— Judgment, Supreme Court, New York County (Richard Failla, J.), rendered January 14, 1991, convicting defendant, upon a plea of guilty, of murder in the second degree, and sentencing him to a term of 18 years to life, unanimously affirmed.
The trial court properly denied the motion to suppress defendant’s confessions. When the defendant questioned the need to identify his accomplices during the videotaped confession, he was merely questioning the scope of the interrogation, not asking for the interrogation to end. Moreover, the Assistant District Attorney’s response to defendant’s question was not an attempt to tell defendant he could not invoke his right to terminate the questioning. The defendant, who had been forthcoming with the police detectives, was being encouraged by the Assistant District Attorney to identify the accomplices. Defendant did so willingly; he was not pressed to answer (see, People v Van Horn, 76 AD2d 378, 391).

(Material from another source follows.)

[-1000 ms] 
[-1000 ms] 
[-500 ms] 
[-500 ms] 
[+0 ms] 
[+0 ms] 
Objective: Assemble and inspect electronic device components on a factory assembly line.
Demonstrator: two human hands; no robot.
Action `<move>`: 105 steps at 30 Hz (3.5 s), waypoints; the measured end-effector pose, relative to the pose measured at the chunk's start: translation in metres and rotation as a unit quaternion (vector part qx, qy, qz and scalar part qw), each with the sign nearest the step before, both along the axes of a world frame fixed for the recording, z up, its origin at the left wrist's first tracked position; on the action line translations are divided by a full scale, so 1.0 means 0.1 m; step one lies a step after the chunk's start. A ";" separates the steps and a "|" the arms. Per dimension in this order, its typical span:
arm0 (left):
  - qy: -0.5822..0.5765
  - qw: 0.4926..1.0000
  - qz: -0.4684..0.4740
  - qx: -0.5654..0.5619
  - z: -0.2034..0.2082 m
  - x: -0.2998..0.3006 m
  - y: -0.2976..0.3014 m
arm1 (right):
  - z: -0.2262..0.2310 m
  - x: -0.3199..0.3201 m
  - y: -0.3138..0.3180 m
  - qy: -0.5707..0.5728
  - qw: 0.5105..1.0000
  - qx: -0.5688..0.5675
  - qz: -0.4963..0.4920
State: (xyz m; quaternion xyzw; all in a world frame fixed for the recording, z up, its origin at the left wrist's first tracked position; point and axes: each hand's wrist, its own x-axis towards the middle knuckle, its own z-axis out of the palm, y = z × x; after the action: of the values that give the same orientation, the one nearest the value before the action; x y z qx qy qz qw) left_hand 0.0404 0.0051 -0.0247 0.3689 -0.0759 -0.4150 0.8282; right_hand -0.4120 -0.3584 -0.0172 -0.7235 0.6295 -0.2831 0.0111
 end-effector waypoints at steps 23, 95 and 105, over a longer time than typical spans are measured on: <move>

The ruse used by the police detectives to have defendant and his brother accompany them to the precinct was not improper. The detectives never entered defendant’s apartment, but rather from the hallway, calmly asked defendant’s brother, who in turn asked defendant, to come and talk about a domestic dispute involving the brother’s wife and child. This deception was not so unfair as to constitute a denial of due process (see, People v Entzminger, 163 AD2d 138, 141, lv denied 76 NY2d 939). Concur — Sullivan, J. P., Milonas, Rosenberger, Ross and Asch, JJ.